As North American Free Trade Agreement (NAFTA) negotiations continue, the Washington wheat industry is sharing its concerns and hopes for a revamped contract. The sector is echoing the concerns from other agricultural stakeholders to allow NAFTA to continue without too many changes.
Also this month, the U.S. and South Korea entered into negotiations for the U.S. – Korea Free Trade Agreement to ensure the powerful partnership can continue, and to keep American-source wheat prices competitive.
The industry is an important one for Washington’s economy. According to the Washington Grain Commission (WGC) website, state wheat growers in 2016 harvested 2.2 million acres of wheat, that is, 157,290 million bushels. This ranks the state fifth in the nation for wheat production. The commodity also ranks fifth-highest in production value for Washington agricultural products, making close to $600 million.
The industry also provides a total of 6,860 jobs for Washingtonians for both direct and indirect employment, according to WGC data.
Washington wheat growers produce 80 percent soft white wheat used to make cookies, crackers, cakes and noodles, according to Glen Squires, WGC CEO. The remaining 20 percent is hard red wheat used in bread.
According to Squires, approximately 90 to 95 percent of Washington-sourced wheat is exported, with about 75 percent going to Asia and another large portion to Latin America.
Squires added the Korea Free Trade Agreement plays a large role in the success of Washington exports as it “puts everyone on a level playing field” so that wheat isn’t charged extra tariffs to ship to Korea compared to Canada or other competitors.
Squires added the agreement is beneficial because it encourages an “interchange of information,” where Washington farmers are trying to provide the highest quality products that South Korea buys.

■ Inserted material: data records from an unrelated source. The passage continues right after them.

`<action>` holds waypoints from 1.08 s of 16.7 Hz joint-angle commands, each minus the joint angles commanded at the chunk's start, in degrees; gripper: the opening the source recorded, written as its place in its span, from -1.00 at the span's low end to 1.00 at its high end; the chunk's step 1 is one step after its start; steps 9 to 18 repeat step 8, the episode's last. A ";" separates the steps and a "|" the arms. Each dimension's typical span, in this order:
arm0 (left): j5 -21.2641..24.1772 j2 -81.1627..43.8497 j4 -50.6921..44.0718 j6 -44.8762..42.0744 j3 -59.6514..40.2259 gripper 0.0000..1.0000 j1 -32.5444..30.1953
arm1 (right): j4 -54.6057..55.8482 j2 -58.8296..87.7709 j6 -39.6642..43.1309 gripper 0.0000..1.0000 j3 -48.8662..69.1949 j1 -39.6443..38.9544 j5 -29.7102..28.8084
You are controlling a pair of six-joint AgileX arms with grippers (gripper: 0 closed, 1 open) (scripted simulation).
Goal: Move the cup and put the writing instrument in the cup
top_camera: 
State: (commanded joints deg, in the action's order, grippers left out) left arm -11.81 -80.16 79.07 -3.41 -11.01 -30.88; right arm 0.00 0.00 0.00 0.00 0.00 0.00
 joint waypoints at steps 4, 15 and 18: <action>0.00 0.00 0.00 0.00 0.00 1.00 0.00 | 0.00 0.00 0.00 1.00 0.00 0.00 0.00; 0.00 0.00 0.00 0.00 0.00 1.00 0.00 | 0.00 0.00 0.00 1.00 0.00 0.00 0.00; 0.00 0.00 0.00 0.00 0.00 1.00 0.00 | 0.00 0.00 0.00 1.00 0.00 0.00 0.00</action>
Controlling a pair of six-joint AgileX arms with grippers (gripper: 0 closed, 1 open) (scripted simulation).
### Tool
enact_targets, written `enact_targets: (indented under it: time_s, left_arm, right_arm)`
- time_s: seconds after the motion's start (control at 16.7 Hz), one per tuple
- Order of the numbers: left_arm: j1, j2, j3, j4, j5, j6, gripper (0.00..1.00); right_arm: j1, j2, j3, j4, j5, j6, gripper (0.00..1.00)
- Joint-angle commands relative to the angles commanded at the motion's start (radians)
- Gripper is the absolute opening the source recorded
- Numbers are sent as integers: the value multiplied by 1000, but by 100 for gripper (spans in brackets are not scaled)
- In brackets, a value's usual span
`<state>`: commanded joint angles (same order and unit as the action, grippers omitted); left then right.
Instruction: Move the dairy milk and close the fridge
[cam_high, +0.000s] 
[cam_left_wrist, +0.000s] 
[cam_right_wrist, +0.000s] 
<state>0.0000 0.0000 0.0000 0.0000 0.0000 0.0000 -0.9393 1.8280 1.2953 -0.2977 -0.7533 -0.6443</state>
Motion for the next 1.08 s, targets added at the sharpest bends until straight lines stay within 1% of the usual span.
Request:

“We compete on the quality of our wheat and its reliability and supply,” said Squires. “As soon as you disrupt that and say ‘we don’t have an agreement with you,’ your wheat may have a 3 percent or 5 percent tariff… then if you are the buyer, what are you going to do? You are going to buy the cheaper wheat and suddenly it becomes a price thing, and not based on quality competitiveness.”
When it comes to intercontinental trade, Mexico was the largest market for U.S. wheat last year, up from the 2nd largest one year prior. However, Washington primarily exports to Latin America, with small portions going to Canada and Mexico.
“Some improvements can be made but we know that since NAFTA, U.S. exports to Mexico were 400 percent higher 10 years after NAFTA than 10 years prior,” he added.
Although Washington’s wheat market in Mexico is not as large as other parts of the country, Ben Conner said the industry would be concerned should the U.S. pull out of NAFTA entirely. He is Director of Policy for the U.S. Wheat Associates.
“In Washington, it’s not as big as some of the Asian markets, but certainly if the U.S. loses its largest market, then the rest of the wheat industry will have ripple effects on the Washington wheat industry as well.”
One issue for American wheat growers on the northern border is the access into Canada because of the country’s laws about the what sold into Canada.
“You could have an identical shipment of wheat that is grown in North Dakota or Washington, and if you try to deliver it to the other side of the border you will get a huge discount compared to Canadian farmers that have the same specifications as you because of that grading issue.”
For the entire country, Conner said the wheat industry is urging negotiators to allow the agreement to continue with minor tweaks.
“Don’t withdraw, keep the benefits we have in place,” he said. “There’s a lot of issues that have changed since it was originally signed… the agreement should be modernized.”
Conner said it is too soon to tell how NAFTA discussions will play out, as negotiators have hinted at pushing back the timeline into 2018.
The fourth round of discussions concluded this month, however negotiators are expressing doubt that the talks can continue on the previous schedule to finish by the end of the year. The original plan was to finish talks before the Mexican presidential election campaigns begin, but sources indicate a February 2018 completion with the possibility of 12 day breaks in between talks.
“I hope to see the president and the secretary of agriculture fulfill their pledge to do no harm to agriculture and hope to see a good agreement and outstanding issues resolved, but there are some really tough negotiation dynamics now,” said Conner.